En vue de mettre sur pied une stratégie commune pour l’opération militaire à venir, des experts en matière de sécurité sont actuellement en conclave à Yaoundé au Cameroun. Pour bon nombre d’observateurs, cette synergie d’actions, fait suite au discours du président Paul Biya le 8 janvier 2015, au Palais de l’unité, en réponse aux vœux du corps diplomatique accrédité à Yaoundé. «À menace globale, riposte globale. Telle devrait être la réponse de la communauté internationale et notamment de l’Union africaine et de nos organisations régionales. Nous ne devons pas nous bercer d’illusions», a martelé le chef de l’État camerounais. Une position reprise quelques jours plus tard par le président français François Hollande. «Tous les pays du monde sont susceptibles d’être touchés par le terrorisme. Beaucoup l’ont déjà été. D’autres craignent de l’être. Tous doivent s’y préparer. Lorsqu’un pays est frappé, la réponse est, bien sûr, l’unité nationale ! La France a fait face et a pris des mesures. Mais la réponse doit être globale, elle doit être internationale, elle doit être partagée», a renchéri le locataire de l’Élysée, le 23 janvier, lors du 45è Forum économique mondial à Davos (Suisse).

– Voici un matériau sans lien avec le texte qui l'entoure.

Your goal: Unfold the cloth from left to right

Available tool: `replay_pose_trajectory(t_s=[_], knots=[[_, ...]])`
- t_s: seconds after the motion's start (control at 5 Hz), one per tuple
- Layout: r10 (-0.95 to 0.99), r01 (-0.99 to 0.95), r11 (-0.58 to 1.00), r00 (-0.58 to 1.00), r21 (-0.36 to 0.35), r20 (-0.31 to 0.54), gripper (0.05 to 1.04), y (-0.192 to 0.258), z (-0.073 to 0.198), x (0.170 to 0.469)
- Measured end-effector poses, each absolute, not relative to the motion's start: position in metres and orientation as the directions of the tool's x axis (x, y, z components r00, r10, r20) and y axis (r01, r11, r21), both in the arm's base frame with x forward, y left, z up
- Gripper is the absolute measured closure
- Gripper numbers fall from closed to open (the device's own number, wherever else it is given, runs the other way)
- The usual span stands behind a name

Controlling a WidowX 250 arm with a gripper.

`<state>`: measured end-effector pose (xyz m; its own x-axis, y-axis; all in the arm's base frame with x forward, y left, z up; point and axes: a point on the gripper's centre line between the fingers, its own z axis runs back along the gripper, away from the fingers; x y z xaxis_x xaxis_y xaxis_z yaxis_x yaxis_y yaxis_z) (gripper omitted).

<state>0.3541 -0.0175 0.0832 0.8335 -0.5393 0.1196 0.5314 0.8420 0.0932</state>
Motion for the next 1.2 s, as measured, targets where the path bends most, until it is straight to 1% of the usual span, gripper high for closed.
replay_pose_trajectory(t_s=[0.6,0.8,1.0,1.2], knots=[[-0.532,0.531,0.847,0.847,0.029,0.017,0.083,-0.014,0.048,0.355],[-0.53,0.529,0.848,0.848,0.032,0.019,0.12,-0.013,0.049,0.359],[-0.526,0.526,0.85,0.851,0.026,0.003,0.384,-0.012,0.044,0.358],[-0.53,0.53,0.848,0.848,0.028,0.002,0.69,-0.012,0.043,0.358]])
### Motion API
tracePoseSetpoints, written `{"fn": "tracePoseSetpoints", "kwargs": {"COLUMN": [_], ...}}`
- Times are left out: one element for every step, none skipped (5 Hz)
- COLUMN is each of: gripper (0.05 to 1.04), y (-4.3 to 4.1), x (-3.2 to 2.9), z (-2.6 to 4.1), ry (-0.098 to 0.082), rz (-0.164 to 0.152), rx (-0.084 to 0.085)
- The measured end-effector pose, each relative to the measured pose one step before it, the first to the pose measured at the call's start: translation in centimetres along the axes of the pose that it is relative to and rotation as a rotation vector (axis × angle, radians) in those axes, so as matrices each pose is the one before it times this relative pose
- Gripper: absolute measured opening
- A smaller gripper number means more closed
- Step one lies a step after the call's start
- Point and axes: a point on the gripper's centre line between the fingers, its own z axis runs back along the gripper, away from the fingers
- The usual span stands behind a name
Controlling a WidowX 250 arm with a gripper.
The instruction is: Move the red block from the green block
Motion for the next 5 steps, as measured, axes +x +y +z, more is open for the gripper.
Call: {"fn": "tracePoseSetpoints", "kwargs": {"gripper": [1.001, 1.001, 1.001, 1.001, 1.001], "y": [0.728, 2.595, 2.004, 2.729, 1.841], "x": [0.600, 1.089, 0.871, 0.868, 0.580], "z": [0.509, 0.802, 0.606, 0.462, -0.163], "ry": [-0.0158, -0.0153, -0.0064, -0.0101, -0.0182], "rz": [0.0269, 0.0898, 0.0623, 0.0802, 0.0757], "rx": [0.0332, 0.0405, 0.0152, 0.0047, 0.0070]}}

La nébuleuse sème la terreur dans la région dans le Lac Tchad
Depuis 2009, Boko Haram a pris possession de plusieurs territoires (plus d’une vingtaine de localités) au nord-est du Nigeria. Fondé par Mohamed Yusuf en 2002, le mode opératoire de la secte est la lutte armée, la guérilla, les attentats-suicides, les massacres et les prises d’otages. Depuis 2014, la secte a étendu son activisme débordant au Cameroun et le Niger, deux pays de la région du lac Tchad. Le mouvement d’Abubakar Shekau, qui prône l’instauration d’un islamisme radical et s’associe aux idées d’Al-Qaida et de l’État islamique, a déjà fait plus de 13.000 morts et 1,5 millions de déplacés au Nigeria. D’ailleurs, le pire a été évité, le 2 février. Le président Goodluck Jonathan Ebellè qui compte succéder à lui-même au terme de l’élection présidentielle du 14 de ce mois, a échappé de justesse à un attentat-suicide, à la sortie d’un meeting dans le Nord-Est du pays. Depuis quelques temps, le mouvement est classé comme organisation terroriste par le Conseil de sécurité des Nations unies.